昨夜、離れの部屋で聴いたのはゴウゴウと力強い音だったのに、今はサラサラと涼やかな音に変わっている。
途中で、ガードレールが切れている箇所があり、そこは河原に降りられるようになっているのを見つけた。
「恵理奈、川の方にいってみようか?」
「わあい!行く行く!」
美緒の5センチヒールのパンプスでは、土手を降り、石のゴロゴロした河原を歩くのは至難の技だったけれど、恵理奈の手を借り、なんとか砂地に辿り付けた。

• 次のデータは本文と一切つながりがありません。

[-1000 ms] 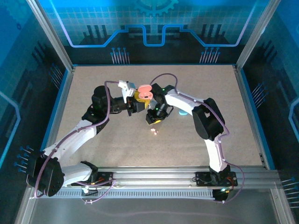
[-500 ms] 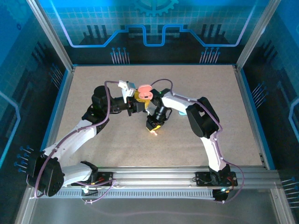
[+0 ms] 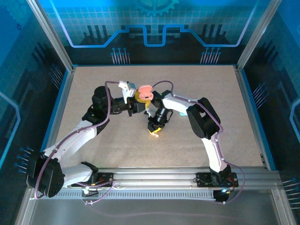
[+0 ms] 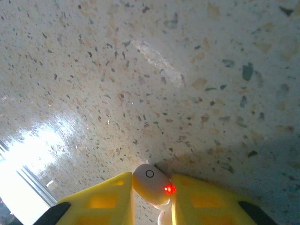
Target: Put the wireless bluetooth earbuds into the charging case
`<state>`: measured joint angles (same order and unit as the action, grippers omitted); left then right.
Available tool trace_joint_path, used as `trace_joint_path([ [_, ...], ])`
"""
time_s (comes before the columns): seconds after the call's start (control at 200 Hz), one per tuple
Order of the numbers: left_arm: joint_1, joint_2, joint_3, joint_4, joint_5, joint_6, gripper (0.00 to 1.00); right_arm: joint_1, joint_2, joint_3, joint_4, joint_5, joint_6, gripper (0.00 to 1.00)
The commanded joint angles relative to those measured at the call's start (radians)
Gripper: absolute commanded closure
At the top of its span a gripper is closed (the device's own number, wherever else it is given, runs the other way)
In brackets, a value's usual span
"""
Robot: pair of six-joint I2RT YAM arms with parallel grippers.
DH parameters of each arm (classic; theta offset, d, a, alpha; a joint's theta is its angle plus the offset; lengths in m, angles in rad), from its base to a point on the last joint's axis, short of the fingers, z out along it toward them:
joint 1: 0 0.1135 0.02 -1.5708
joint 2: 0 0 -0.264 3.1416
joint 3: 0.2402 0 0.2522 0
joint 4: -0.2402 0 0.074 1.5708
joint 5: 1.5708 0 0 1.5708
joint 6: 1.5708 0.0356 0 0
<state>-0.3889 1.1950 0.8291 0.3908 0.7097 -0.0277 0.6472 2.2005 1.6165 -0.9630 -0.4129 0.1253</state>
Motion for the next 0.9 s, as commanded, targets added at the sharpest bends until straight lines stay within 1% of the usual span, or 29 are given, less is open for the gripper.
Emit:
trace_joint_path([
  [0.0, -0.005, 0.003, 0.028, 0.017, -0.006, -0.005, 0.67, 0.014, 0.0, -0.031, 0.028, 0.027, 0.078, 0.77],
  [0.2, -0.006, 0.002, 0.03, 0.015, -0.009, -0.003, 0.67, 0.005, -0.013, -0.038, 0.077, 0.011, 0.147, 0.83],
  [0.46, -0.006, 0.012, 0.029, 0.01, -0.029, 0.001, 0.67, -0.084, -0.173, -0.135, 0.178, 0.013, 0.249, 0.83],
  [0.6, -0.013, 0.036, 0.029, -0.016, -0.083, 0.014, 0.67, -0.145, -0.281, -0.215, 0.234, 0.047, 0.313, 0.83],
  [0.72, -0.035, 0.07, 0.027, -0.027, -0.165, 0.018, 0.68, -0.195, -0.394, -0.279, 0.282, 0.094, 0.362, 0.83],
  [0.825, -0.055, 0.109, 0.028, -0.018, -0.23, 0.011, 0.68, -0.226, -0.469, -0.294, 0.271, 0.143, 0.373, 0.83],
  [0.896, -0.066, 0.135, 0.03, -0.012, -0.242, 0.011, 0.68, -0.24, -0.52, -0.307, 0.273, 0.163, 0.375, 0.83],
])
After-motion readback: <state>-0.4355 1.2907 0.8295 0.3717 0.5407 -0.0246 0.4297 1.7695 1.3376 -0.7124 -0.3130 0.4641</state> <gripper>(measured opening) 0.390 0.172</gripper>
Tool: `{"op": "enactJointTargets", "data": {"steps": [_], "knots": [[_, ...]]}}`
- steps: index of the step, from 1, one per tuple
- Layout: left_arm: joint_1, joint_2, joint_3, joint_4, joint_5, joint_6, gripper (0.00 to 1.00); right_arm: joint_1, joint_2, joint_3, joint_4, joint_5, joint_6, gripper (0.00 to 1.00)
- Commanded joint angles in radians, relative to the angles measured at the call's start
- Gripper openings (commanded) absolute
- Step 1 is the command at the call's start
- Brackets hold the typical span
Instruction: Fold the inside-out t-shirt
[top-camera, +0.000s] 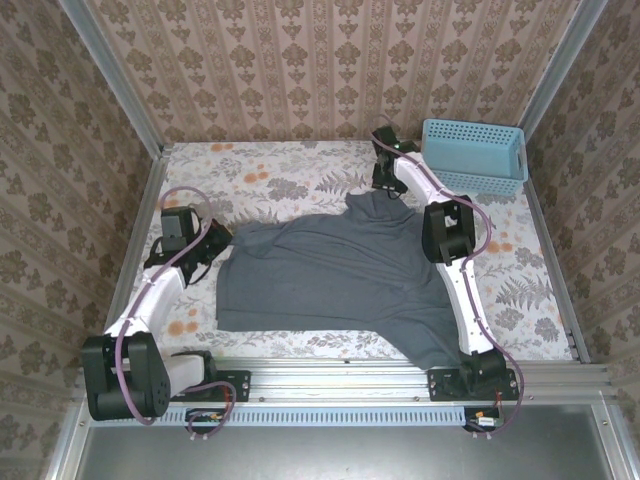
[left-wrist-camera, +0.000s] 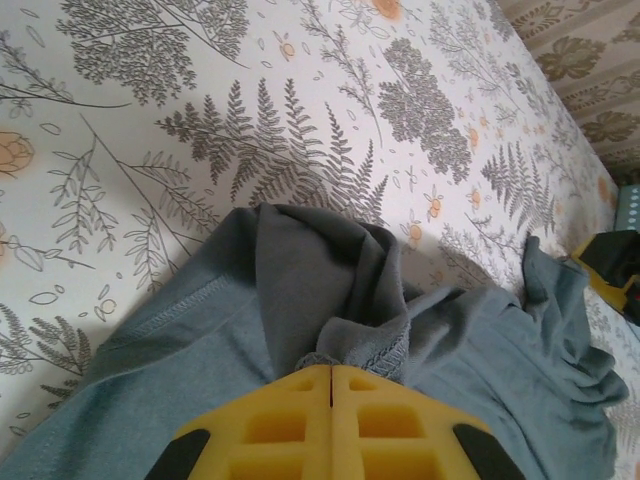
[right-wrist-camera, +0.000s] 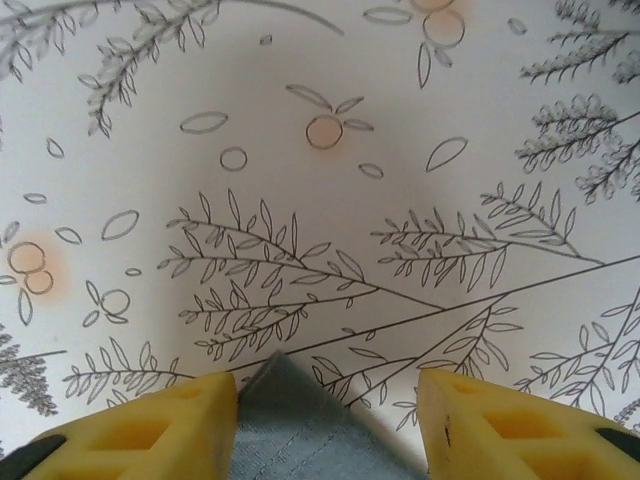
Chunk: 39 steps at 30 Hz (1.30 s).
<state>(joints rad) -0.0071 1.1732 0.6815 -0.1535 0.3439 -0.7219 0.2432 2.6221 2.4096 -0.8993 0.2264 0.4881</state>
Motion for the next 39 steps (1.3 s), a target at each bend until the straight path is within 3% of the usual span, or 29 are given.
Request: {"op": "enactJointTargets", "data": {"steps": [1,10,22,30,39], "knots": [[0.018,-0.015,-0.005,0.065,0.062,0.009,0.0,0.005,0.037,0.02,-0.084,-0.016,-0.017,0.46],[0.044,0.021,0.041,0.158,0.133,-0.029,0.0,0.001,-0.069,-0.051,-0.041,0.011,-0.034,0.0],[0.133,0.105,0.126,0.19,0.139,-0.141,0.0,-0.065,-0.452,-0.316,0.256,0.002,-0.056,0.0],[0.215,0.298,0.246,0.33,0.156,-0.312,0.0,-0.129,-0.522,-0.295,0.331,-0.081,-0.055,0.0],[0.216,0.526,0.475,0.218,0.152,-0.286,0.0,-0.163,-0.496,-0.168,0.359,-0.153,-0.066,0.0]]}}
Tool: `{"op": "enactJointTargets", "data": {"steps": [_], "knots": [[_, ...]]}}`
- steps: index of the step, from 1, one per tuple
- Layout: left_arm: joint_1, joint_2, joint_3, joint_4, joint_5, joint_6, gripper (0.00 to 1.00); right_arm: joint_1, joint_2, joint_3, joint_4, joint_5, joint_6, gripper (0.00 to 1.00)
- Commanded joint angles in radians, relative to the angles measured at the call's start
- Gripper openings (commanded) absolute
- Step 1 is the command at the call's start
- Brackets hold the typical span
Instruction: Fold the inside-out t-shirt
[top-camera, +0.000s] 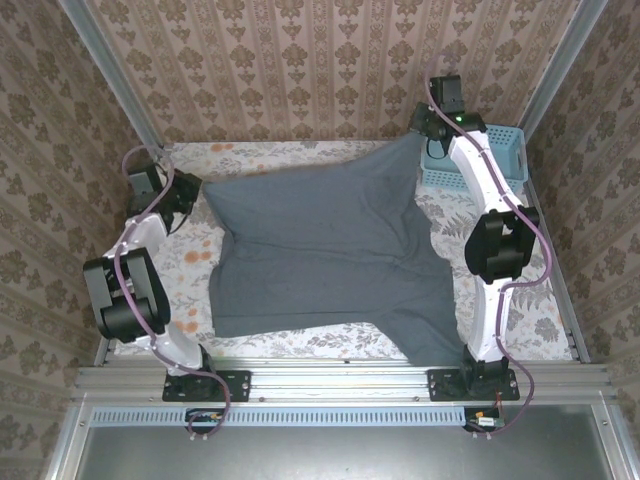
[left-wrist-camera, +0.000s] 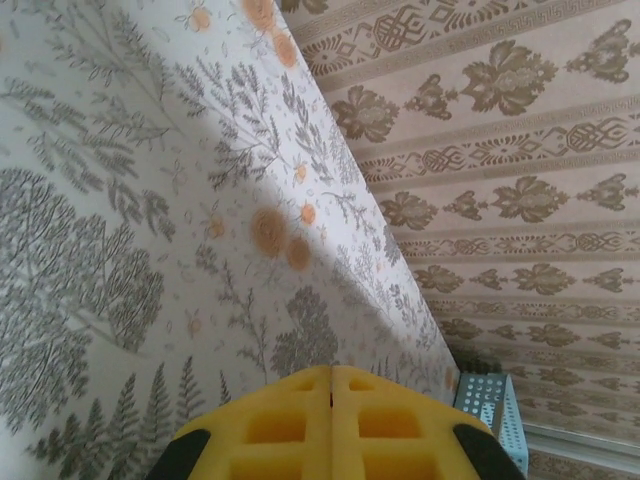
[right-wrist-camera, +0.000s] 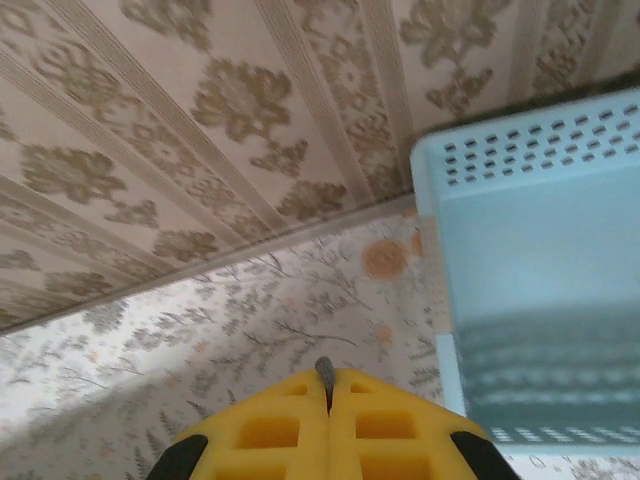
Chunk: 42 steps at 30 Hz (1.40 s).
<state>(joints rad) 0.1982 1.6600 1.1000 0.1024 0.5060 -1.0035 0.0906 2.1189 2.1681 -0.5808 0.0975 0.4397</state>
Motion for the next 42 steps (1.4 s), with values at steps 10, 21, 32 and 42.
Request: {"op": "enactJointTargets", "data": {"steps": [10,21,32,42], "knots": [[-0.019,0.285,0.327,-0.454,-0.091,0.214,0.02,-0.015,-0.014,0.093,0.032,-0.124,-0.047,0.0],[-0.126,0.156,0.233,-0.659,-0.442,0.411,0.45,0.034,-0.338,-0.459,0.254,-0.192,-0.075,0.0],[-0.253,0.243,0.361,-0.691,-0.463,0.557,0.59,0.034,-0.476,-0.708,0.303,-0.131,-0.062,0.0],[-0.256,0.413,0.552,-0.777,-0.527,0.617,0.51,0.032,-0.467,-0.709,0.305,-0.125,-0.065,0.0]]}}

川幅は7,8メートルで、さほど広くはない。こちら側は水辺にしゃがんで透明な水を手ですくえるのに、向こう岸の川面は、毒々しい深緑色をしていた。
流れ方も遅くみえた。
「あっ!ママ、メダカ!」
恵理奈が足元を指差して叫んだ。
「えっ?」
透明な水の中に細くて白っぽいものが、ぴゅっと岩陰に隠れるのが見えた。
「メダカね、夏になればもっとたくさんいるがあ。この時期いるってことは、はぐれメダカかねえ?
恵理奈ちゃん、来たから挨拶にきたのかなあ?」
よろず屋『倉橋商店』奥のレジ前で雅子は朗らか言った。